Having good readable or viewable and share-able content is conditional for a website’s UX at this stage in the internet’s life. UX is shorthand for User eXperience, or how someone feels about their interaction with a system or interface. The focus of UX in web design has shifted over the years. Current best practices for the web user experience include clear navigation, mobile-readiness, and content-first design.
As much as it pains my little creative-writing heart to lump the words and images that we create into just the word “content,” it’s a useful catch-all phrase for everything you find on the internet. Think about it, though. Everything useful on the web falls under the category of “content.” Web copy. Infographics. How-to videos. White papers. Case studies. And a whole lot more.

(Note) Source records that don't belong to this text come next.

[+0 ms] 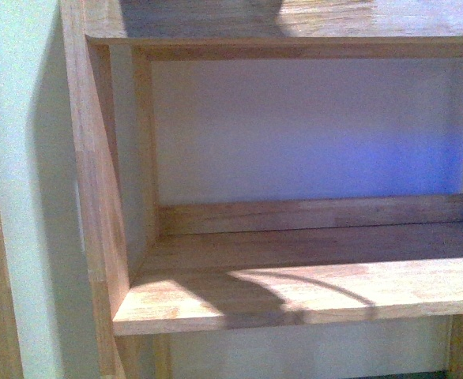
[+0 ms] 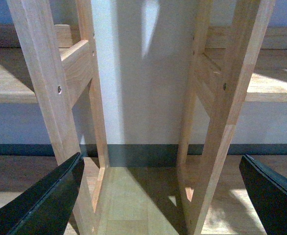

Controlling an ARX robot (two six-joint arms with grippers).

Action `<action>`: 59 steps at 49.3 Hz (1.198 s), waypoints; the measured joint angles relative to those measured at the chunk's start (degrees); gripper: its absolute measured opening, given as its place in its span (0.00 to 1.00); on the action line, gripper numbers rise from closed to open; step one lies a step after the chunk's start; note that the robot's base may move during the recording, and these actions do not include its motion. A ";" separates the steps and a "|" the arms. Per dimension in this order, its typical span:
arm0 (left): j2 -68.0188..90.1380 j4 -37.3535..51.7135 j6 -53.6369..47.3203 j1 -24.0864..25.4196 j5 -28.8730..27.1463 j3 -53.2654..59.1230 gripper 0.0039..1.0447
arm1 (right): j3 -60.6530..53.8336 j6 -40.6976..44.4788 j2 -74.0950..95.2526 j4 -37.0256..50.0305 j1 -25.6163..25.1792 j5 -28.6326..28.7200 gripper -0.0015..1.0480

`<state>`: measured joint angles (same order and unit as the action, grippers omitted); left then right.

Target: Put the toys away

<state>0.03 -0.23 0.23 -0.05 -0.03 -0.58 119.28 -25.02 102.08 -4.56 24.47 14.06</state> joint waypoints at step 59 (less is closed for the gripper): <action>0.00 0.00 0.00 0.00 0.00 0.00 0.94 | 14.08 -2.14 11.47 -1.77 -5.09 6.78 0.26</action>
<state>0.03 -0.23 0.23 -0.05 -0.03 -0.58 133.36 -27.16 113.56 -6.33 19.38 20.84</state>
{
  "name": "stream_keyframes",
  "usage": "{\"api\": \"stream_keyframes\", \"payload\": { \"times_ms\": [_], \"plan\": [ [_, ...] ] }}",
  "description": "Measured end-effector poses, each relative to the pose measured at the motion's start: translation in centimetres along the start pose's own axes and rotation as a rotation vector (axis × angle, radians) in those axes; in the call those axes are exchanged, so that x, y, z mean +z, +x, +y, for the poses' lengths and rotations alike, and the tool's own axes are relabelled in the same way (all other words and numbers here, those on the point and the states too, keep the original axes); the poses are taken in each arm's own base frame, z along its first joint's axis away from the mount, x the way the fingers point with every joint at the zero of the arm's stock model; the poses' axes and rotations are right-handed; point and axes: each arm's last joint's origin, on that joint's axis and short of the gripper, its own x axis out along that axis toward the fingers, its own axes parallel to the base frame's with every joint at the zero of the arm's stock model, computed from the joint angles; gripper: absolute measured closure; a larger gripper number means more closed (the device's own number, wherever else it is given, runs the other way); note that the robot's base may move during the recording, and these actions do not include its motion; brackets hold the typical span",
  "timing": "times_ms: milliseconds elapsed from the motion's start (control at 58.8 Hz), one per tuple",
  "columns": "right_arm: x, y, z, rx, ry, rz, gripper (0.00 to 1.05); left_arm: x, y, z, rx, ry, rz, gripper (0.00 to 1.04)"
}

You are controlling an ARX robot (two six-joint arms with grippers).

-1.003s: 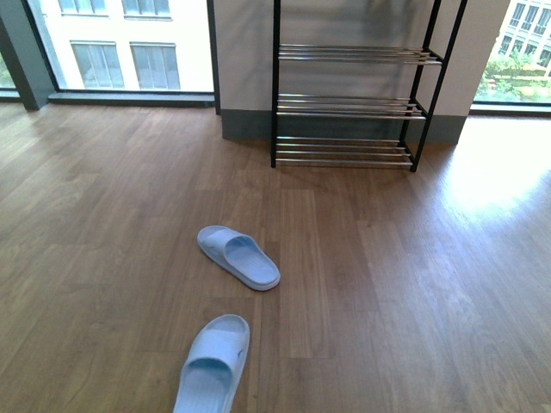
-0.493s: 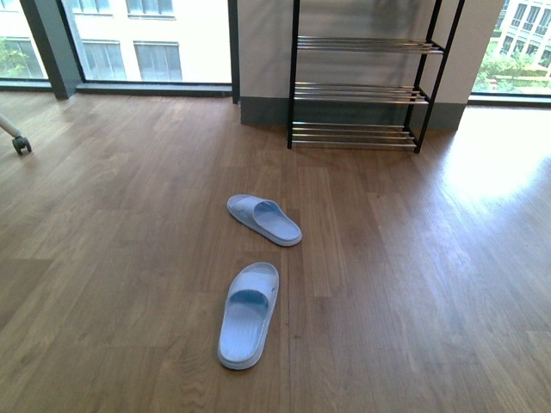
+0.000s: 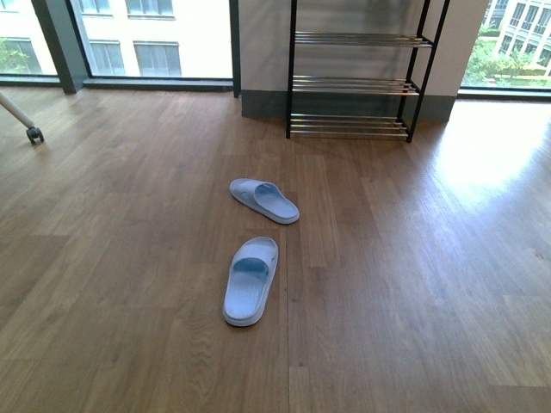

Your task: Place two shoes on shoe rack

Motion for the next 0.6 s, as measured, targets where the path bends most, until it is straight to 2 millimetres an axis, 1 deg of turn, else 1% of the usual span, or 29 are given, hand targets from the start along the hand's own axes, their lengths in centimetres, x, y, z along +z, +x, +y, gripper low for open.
{"api": "stream_keyframes", "payload": {
  "times_ms": [595],
  "plan": [
    [0.0,0.0,0.0,0.0,0.0,0.0,0.09,0.0,0.0,0.0,0.0,0.0,0.0,0.09]
  ]
}}
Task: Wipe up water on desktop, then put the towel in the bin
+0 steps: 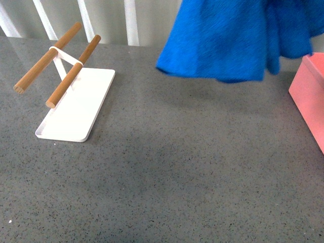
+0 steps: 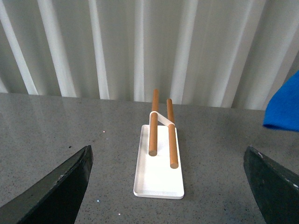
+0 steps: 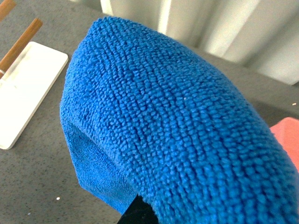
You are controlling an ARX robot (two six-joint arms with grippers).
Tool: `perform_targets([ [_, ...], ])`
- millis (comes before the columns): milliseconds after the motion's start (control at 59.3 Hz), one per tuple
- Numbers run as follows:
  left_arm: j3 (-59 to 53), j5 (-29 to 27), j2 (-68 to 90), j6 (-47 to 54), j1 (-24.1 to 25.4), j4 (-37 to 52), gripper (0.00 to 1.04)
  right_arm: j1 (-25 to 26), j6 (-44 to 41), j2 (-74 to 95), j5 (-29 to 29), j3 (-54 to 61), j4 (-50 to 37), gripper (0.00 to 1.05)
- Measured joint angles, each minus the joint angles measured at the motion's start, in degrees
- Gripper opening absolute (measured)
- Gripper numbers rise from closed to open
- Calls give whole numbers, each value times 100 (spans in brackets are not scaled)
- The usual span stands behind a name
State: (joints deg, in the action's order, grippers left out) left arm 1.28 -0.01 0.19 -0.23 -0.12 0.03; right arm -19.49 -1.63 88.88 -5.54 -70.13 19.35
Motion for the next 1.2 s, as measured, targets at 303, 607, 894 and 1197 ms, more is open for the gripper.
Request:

So let’s work backwards. Now we know what UX is, and we know what content is, we need to define Content Strategy before we can see how Content Strategy is UX. Let’s look at a definition of strategy:
: a careful plan or method for achieving a particular goal usually over a long period of time
From this we can derive that Content Strategy is the plan to use content to reach a goal. Those goals are also part of the strategy – You need to define what the content’s purpose is, who it’s designed to reach, and for what end. Conversions? Value? SEO? You must determine these specifics before you have a strategy.
Let’s say you decide to create a high-level eBook with supporting blog posts and a how-to video that will provide a resource to others in your industry, with a “Contact Us” CTA alongside. With that strategy in place, you can use it to drive the customer experience. As Erin Kissane writes, “Good content is user centered,” so you’ll want to make sure that you’re using the language of your customers, and that you’re addressing their needs. This leads to good UX, because the consumer doesn’t need to look up definitions or seek supporting documentation. You will have provided information they can use and answered any questions they have, and you will have noted this in the strategy. Poor content (and therefore poor Content Strategy and poor UX) would leave them wanting – perhaps needing – more information.
Can you have good content and poor UX? Yes, but you can’t have bad content and good UX.
Now, go forth and create a thoughtful content strategy as the base of a good UX. Your users and viewers and customers will thank you.